Stream: git-wasmtime

Topic: wasmtime / PR #6303 aarch64: Remove unnecessary saves on ...


view this post on Zulip Wasmtime GitHub notifications bot (Apr 28 2023 at 00:09):

alexcrichton opened PR #6303 from alexcrichton:save-less to bytecodealliance:main:

The AArch64 AAPCS calling convention, which all our backends use for register allocation, indicates that the low 64-bits of the v8-v15 registers are all caller-saved. Cranelift doesn't track precisely which registers are used, however, so it says the entire register is a caller-saved register.
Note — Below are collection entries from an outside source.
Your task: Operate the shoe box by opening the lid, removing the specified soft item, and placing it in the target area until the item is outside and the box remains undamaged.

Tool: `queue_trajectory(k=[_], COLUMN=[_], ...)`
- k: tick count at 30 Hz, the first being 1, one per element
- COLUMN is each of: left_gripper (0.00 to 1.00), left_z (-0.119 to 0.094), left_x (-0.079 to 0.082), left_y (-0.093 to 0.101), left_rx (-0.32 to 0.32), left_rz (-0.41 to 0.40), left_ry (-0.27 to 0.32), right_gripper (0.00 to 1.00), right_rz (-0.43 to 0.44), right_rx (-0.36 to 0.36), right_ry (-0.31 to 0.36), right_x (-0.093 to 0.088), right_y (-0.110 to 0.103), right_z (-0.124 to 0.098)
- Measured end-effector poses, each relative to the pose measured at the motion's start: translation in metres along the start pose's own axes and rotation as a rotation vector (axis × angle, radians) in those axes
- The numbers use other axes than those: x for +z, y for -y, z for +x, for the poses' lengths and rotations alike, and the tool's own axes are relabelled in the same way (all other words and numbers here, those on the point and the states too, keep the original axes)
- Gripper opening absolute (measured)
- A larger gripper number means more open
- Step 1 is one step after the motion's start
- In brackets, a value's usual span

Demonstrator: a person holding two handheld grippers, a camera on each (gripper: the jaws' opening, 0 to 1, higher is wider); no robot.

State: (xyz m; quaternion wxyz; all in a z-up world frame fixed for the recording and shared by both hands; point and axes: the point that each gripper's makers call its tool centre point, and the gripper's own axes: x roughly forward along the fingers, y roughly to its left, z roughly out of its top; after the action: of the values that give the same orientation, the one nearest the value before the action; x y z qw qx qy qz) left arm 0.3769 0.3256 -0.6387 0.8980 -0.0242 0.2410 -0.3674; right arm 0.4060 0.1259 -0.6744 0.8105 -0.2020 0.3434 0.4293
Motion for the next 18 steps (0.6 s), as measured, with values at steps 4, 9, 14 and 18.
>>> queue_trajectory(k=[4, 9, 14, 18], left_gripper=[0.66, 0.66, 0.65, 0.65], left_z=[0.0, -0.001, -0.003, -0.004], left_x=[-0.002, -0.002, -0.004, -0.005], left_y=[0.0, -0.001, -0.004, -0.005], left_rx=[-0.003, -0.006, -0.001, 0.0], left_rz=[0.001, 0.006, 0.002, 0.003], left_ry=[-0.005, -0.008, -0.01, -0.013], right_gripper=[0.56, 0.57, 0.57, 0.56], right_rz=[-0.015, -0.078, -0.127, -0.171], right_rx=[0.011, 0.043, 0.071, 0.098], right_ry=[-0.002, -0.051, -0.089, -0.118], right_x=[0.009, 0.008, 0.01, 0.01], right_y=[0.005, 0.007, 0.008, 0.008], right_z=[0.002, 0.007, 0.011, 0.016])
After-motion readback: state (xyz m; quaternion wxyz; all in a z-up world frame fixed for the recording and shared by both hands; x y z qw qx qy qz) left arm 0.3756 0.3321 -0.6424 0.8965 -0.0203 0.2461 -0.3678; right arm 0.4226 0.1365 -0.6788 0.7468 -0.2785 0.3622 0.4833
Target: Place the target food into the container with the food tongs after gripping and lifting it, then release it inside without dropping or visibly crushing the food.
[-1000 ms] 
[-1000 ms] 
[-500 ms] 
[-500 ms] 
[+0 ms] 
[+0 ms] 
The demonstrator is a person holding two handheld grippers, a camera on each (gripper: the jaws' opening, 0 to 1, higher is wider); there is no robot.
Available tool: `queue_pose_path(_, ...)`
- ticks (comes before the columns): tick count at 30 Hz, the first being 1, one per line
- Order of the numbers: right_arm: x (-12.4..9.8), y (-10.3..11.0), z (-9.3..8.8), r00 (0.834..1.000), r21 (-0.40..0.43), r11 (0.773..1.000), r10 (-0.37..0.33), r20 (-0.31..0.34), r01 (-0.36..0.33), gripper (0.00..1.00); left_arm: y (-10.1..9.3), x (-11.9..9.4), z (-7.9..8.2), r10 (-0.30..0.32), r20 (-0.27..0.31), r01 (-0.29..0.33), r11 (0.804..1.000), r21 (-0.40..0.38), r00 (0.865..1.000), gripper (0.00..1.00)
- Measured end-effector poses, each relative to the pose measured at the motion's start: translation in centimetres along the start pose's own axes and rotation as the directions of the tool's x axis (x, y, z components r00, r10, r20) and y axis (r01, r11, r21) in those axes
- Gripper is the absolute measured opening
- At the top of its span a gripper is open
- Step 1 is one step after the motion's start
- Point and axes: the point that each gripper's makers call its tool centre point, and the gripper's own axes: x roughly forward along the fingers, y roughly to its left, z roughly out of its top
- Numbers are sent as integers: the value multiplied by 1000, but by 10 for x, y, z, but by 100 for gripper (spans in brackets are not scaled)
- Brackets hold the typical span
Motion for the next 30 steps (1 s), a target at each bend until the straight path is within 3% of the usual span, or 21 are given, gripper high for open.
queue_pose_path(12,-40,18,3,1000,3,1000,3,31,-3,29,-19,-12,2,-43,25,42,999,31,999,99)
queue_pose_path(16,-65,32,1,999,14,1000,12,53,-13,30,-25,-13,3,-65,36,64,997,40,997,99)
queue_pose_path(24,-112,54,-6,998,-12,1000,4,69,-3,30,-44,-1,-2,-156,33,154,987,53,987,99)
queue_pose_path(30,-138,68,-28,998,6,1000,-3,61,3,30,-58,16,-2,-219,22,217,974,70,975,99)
This currently interacts poorly where a call from one function to another where the ABIs differ forces the caller to save all of v8-v15 in the prologue and restore it in the epilogue.

Currently in all cases, however, this isn't actually necessary. The AArch64 backend also has an optimization where if both the caller and the callee are using the same ABI then the clobbers of a call instruction are not counted in the clobber set for the function since nothing new can be clobbered. This way if v8 is never used, for example, it's not considered clobbered and it's not saved. This logic, however, is comparing ABIs exactly which means that different names for the same ABI, which don't differ in register allocation, force saves to happen.
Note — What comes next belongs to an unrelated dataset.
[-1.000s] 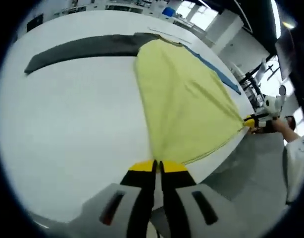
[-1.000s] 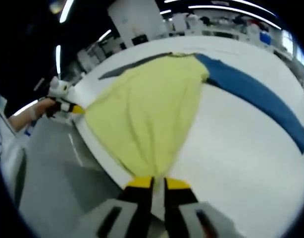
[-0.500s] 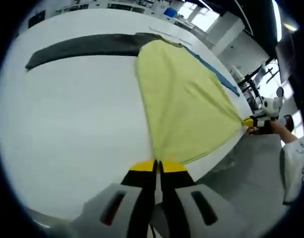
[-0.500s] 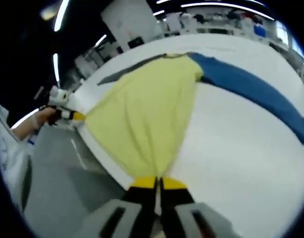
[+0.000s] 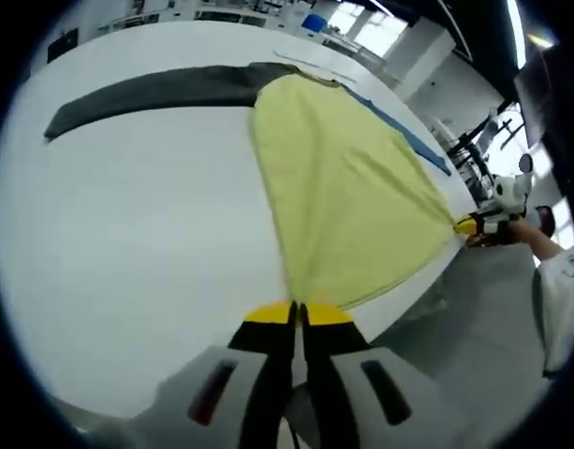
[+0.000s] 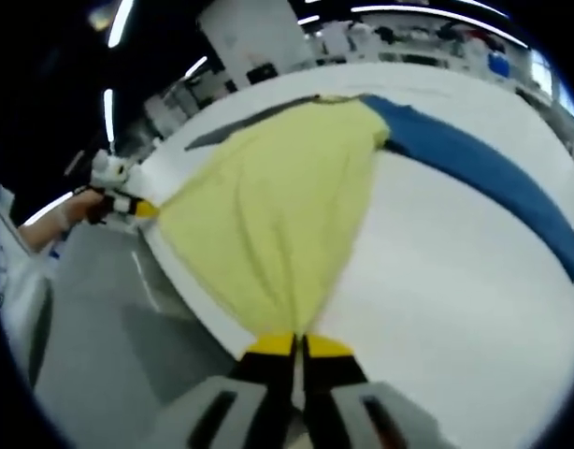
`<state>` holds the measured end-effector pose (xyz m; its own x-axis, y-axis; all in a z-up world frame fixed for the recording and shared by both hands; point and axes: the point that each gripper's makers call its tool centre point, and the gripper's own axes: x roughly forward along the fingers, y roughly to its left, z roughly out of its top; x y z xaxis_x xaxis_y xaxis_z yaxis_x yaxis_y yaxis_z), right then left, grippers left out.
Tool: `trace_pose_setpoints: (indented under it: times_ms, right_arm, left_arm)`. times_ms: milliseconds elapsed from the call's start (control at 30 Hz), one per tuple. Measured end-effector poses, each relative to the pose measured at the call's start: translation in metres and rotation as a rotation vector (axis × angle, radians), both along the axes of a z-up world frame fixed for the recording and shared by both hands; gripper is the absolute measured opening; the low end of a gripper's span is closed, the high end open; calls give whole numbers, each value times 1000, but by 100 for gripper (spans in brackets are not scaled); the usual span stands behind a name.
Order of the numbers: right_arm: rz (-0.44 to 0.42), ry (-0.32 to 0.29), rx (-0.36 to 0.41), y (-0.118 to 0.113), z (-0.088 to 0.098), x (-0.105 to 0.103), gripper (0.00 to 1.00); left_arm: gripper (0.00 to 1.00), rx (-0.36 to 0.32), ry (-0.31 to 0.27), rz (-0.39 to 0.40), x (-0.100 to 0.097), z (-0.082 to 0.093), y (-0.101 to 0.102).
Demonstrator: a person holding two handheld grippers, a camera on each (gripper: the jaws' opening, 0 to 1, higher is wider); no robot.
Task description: Fold the garment on the visible template until the final outline fits inside the template.
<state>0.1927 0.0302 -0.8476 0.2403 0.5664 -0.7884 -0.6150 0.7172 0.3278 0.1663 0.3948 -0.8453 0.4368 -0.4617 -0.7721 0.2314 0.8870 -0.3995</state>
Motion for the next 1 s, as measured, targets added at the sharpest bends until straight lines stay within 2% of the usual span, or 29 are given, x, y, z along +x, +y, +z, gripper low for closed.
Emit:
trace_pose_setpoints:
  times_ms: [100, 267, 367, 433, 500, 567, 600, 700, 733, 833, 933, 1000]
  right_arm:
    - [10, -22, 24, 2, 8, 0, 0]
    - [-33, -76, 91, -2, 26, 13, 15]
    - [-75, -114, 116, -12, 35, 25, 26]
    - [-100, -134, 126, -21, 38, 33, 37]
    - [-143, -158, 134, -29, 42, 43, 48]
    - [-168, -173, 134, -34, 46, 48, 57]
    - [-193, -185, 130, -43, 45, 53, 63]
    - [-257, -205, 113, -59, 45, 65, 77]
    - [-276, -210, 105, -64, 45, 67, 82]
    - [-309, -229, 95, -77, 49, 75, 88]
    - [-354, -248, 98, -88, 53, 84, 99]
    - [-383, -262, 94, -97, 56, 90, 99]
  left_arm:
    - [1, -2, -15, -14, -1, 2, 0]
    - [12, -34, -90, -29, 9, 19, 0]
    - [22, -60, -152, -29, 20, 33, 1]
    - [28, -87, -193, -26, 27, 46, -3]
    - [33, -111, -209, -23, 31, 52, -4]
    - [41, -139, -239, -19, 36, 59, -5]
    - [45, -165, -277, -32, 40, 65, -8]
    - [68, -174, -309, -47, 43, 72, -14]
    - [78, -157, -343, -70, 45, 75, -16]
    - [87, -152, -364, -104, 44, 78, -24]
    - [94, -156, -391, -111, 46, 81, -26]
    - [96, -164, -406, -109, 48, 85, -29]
This comes up with trampolines generated by Wasmtime where the calling convention of the trampoline is WasmtimeSystemV, for example, where the callee (a wasm function) is Fast. Because these differ it means that all trampolines are generating saves/restores of registers, despite the actual underlying calling convention being the same.

This commit updates the optimization that skips including a call instruction in the clobber set by comparing the caller and callee's ABI clobber sets. If both clobber the same registers then for the purposes of clobbers it's as-if they were the same ABI, so the call can be skipped.

Overall this removes unnecessary saves/restores in trampolines generated by Cranelift and shrinks the size of spidermonkey.wasm by 2% after #6262.

<!--
Please make sure you include the following information:

Our development process is documented in the Wasmtime book:
https://docs.wasmtime.dev/contributing-development-process.html

Please ensure all communication follows the code of conduct:
https://github.com/bytecodealliance/wasmtime/blob/main/CODE_OF_CONDUCT.md
-->

view this post on Zulip Wasmtime GitHub notifications bot (Apr 28 2023 at 00:09):

alexcrichton requested cfallin for a review on PR #6303.

view this post on Zulip Wasmtime GitHub notifications bot (Apr 28 2023 at 00:09):

alexcrichton requested wasmtime-compiler-reviewers for a review on PR #6303.

view this post on Zulip Wasmtime GitHub notifications bot (Apr 28 2023 at 00:17):

cfallin submitted PR review:

Looks good, thanks!

Strictly speaking the check could be even looser, I think: all that's required is that the clobbers allowed by the caller's ABI contain the clobbers allowed by the callee's ABI. PRegSet is a bitset (u128) internally, so we could implement this with caller_clobbers & callee_clobbers == callee_clobbers (which tests callee_clobberscaller_clobbers). Unfortunately this is an opaque newtype wrapper and I didn't think to add .into_bits() at the time, and the definition is in regalloc2. If you feel super-motivated I'm happy to review a PR for that otherwise I think this is totally fine!

view this post on Zulip Wasmtime GitHub notifications bot (Apr 28 2023 at 15:43):

alexcrichton updated PR #6303.

view this post on Zulip Wasmtime GitHub notifications bot (Apr 28 2023 at 17:45):

cfallin submitted PR review.

view this post on Zulip Wasmtime GitHub notifications bot (Apr 28 2023 at 18:24):

alexcrichton merged PR #6303.


Last updated: Jan 24 2025 at 00:11 UTC